= TASK GOAL =
Each entry is to be output as written, so that none is missing.

Extracted data entries
════════════════════

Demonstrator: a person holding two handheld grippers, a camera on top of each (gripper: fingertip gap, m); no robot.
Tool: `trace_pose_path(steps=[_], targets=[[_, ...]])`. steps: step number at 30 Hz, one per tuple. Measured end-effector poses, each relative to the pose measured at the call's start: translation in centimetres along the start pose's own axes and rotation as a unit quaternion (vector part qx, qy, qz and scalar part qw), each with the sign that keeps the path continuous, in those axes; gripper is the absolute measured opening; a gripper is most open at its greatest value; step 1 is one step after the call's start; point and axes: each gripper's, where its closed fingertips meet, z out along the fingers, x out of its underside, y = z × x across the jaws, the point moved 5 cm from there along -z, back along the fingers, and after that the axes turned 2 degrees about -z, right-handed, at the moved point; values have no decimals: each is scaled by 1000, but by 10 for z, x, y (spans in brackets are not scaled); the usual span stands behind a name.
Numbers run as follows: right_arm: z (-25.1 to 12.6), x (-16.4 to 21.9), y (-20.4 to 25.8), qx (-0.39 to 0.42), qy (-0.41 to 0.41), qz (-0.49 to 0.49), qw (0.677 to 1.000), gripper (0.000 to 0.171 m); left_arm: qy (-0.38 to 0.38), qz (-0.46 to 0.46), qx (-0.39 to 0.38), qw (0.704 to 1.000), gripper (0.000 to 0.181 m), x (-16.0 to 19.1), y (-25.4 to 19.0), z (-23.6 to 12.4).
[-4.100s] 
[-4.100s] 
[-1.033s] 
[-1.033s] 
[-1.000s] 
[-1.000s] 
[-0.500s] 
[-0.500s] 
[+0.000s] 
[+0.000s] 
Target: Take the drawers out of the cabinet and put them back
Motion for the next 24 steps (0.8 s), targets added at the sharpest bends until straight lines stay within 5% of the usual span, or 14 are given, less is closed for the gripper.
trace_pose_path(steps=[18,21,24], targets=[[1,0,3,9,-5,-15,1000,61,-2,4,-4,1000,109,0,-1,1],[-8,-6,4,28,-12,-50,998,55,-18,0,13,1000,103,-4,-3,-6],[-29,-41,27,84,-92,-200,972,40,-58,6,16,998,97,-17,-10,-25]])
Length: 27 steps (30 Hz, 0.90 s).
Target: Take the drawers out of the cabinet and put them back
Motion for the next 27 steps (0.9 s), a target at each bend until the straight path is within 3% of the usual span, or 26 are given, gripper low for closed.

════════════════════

= SOLUTION FOR THIS EXERCISE =
Demonstrator: a person holding two handheld grippers, a camera on top of each (gripper: fingertip gap, m); no robot.
Tool: `trace_pose_path(steps=[_], targets=[[_, ...]])`. steps: step number at 30 Hz, one per tuple. Measured end-effector poses, each relative to the pose measured at the call's start: translation in centimetres along the start pose's own axes and rotation as a unit quaternion (vector part qx, qy, qz and scalar part qw), each with the sign that keeps the path continuous, in those axes; gripper is the absolute measured opening; a gripper is most open at its greatest value; step 1 is one step after the call's start; point and axes: each gripper's, where its closed fingertips meet, z out along the fingers, x out of its underside, y = z × x across the jaws, the point moved 5 cm from there along -z, back along the fingers, and after that the axes turned 2 degrees about -z, right-handed, at the moved point; values have no decimals: each is scaled by 1000, but by 10 for z, x, y (spans in brackets are not scaled); the usual span stands behind a name.
Numbers run as follows: right_arm: z (-25.1 to 12.6), x (-16.4 to 21.9), y (-20.4 to 25.8), qx (-0.39 to 0.42), qy (-0.41 to 0.41), qz (-0.49 to 0.49), qw (0.677 to 1.000), gripper (0.000 to 0.171 m); left_arm: qy (-0.38 to 0.38), qz (-0.46 to 0.46), qx (-0.39 to 0.38), qw (0.704 to 1.000), gripper (0.000 to 0.181 m), x (-16.0 to 19.1), y (-25.4 to 19.0), z (-23.6 to 12.4).
[-4.100s] 
[-4.100s] 
[-1.033s] 
[-1.033s] 
[-1.000s] 
[-1.000s] 
[-0.500s] 
[-0.500s] 
[+0.000s] 
[+0.000s] 
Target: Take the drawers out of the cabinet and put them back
Motion for the next 24 steps (0.8 s), targets added at the sharpest bends until straight lines stay within 5% of the usual span, or 14 are given, less is closed for the gripper.
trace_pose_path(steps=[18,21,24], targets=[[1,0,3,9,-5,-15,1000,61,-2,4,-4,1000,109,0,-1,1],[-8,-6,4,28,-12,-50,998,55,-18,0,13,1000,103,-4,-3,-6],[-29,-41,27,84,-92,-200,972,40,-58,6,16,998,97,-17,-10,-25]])
Length: 27 steps (30 Hz, 0.90 s).
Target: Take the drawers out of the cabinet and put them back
Motion for the next 27 steps (0.9 s), a target at each bend until the straight path is within 3% of the usual span, or 26 are given, gripper low for closed.

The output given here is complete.